— EXERCISE PROMPT —
Look for "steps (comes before" in the listing below, then copy exactly the line it appears in and all lines after it to the end, and nothing more.
══ RECORDED DATA ══
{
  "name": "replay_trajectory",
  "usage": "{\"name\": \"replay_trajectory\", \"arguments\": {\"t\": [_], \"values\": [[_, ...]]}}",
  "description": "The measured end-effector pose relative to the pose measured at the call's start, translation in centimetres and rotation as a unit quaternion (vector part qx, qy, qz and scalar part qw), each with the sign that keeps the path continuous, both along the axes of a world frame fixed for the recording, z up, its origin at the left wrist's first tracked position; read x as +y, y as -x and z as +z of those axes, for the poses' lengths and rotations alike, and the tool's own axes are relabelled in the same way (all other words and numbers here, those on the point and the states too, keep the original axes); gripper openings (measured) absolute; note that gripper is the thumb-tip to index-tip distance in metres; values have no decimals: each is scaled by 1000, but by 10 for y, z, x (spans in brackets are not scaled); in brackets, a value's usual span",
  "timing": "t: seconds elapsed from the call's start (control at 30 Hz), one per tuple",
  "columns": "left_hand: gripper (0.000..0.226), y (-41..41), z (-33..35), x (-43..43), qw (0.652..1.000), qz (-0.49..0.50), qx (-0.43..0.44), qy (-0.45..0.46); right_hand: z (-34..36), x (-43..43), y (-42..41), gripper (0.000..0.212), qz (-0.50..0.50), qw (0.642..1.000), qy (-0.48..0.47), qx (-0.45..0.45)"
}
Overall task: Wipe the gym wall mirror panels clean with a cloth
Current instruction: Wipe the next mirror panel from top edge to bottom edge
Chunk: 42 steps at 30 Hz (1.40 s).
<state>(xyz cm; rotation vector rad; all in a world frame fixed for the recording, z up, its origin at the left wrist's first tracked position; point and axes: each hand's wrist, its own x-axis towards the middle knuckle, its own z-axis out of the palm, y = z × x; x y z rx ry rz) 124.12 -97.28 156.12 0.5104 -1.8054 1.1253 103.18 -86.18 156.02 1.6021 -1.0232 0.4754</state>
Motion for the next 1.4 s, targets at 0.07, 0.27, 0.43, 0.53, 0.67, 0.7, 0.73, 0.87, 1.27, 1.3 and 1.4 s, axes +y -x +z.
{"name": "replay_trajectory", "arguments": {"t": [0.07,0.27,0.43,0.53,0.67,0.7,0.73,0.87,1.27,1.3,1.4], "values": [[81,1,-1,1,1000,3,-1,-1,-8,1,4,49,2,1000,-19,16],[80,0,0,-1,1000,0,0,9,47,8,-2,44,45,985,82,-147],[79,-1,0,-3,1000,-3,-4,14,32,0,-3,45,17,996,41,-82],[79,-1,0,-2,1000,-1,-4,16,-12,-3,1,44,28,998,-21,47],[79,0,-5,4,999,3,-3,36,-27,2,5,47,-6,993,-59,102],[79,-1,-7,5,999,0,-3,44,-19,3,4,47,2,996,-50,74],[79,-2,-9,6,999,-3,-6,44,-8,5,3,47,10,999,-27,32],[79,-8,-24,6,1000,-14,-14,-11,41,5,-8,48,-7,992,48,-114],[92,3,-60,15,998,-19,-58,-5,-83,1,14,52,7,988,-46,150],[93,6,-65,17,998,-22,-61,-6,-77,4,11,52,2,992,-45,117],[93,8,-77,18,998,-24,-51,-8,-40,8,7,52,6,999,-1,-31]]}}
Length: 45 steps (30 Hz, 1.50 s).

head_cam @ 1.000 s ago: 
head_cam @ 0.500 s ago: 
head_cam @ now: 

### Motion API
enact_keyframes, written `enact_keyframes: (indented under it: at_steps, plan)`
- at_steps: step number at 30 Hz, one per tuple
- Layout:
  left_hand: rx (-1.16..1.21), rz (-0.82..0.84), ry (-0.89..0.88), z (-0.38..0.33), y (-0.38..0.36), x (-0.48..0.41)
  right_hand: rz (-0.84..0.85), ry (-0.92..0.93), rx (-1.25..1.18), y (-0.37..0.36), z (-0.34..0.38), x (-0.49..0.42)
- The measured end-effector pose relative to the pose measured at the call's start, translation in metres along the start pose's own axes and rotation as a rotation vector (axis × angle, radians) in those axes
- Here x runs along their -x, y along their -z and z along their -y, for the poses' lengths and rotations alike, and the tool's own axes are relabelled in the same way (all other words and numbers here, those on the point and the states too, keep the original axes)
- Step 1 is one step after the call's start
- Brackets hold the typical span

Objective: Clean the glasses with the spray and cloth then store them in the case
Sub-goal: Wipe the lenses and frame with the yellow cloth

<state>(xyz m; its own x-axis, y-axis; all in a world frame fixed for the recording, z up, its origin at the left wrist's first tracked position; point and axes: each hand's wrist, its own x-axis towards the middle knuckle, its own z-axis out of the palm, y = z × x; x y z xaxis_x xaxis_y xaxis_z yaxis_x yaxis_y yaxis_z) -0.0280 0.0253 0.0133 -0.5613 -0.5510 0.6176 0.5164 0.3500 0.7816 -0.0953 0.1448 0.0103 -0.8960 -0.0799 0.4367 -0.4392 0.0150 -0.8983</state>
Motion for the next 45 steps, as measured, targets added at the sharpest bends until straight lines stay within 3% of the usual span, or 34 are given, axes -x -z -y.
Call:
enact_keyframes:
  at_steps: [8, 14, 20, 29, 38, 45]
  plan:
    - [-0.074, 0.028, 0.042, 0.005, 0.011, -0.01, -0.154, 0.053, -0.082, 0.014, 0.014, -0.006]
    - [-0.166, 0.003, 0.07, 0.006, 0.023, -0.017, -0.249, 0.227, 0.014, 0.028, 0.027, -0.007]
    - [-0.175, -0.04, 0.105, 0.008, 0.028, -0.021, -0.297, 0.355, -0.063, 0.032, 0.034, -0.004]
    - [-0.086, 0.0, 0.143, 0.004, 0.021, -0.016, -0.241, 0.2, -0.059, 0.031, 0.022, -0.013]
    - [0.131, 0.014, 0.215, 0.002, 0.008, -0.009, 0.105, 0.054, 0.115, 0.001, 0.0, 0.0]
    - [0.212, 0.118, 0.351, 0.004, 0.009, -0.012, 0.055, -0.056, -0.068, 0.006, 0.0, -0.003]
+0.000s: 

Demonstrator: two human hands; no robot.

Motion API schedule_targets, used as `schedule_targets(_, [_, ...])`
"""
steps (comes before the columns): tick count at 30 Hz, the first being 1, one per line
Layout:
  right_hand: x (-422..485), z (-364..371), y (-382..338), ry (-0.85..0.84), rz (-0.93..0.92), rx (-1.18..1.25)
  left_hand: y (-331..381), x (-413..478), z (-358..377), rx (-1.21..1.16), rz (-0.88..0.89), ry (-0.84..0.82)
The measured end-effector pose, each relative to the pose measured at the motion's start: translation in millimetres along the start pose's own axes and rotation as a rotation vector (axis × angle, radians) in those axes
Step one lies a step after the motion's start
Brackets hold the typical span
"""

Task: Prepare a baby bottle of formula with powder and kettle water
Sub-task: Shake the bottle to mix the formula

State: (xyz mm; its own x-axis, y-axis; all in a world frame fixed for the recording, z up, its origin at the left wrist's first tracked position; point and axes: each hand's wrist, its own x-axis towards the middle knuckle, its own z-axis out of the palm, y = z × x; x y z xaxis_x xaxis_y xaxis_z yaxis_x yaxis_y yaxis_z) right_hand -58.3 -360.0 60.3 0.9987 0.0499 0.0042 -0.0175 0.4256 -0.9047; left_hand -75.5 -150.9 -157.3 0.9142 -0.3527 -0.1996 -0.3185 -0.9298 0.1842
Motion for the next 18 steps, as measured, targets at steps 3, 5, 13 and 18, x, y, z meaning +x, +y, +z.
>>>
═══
— RESPONSE AREA —
steps (comes before the columns): tick count at 30 Hz, the first being 1, one per line
Layout:
  right_hand: x (-422..485), z (-364..371), y (-382..338), ry (-0.85..0.84), rz (-0.93..0.92), rx (-1.18..1.25)
  left_hand: y (-331..381), x (-413..478), z (-358..377), rx (-1.21..1.16), rz (-0.88..0.89), ry (-0.84..0.82)
The measured end-effector pose, each relative to the pose measured at the motion's start: translation in millimetres along the start pose's own axes and rotation as a rotation vector (axis × angle, radians) in those axes
Step one lies a step after the motion's start
Brackets hold the typical span
"""

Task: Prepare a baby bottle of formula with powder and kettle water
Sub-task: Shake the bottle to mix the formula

State: (xyz mm; its own x-axis, y-axis; all in a world frame fixed for the recording, z up, its origin at the left wrist's first tracked position; point and axes: each hand's wrist, its own x-axis towards the middle knuckle, its own z-axis out of the palm, y = z × x; x y z xaxis_x xaxis_y xaxis_z yaxis_x yaxis_y yaxis_z) right_hand -58.3 -360.0 60.3 0.9987 0.0499 0.0042 -0.0175 0.4256 -0.9047; left_hand -75.5 -150.9 -157.3 0.9142 -0.3527 -0.1996 -0.3185 -0.9298 0.1842
Motion for the next 18 steps, as measured, targets at steps 3, 5, 13 and 18, x, y, z meaning +x, +y, +z.
>>>

Nothing further is required for this exercise.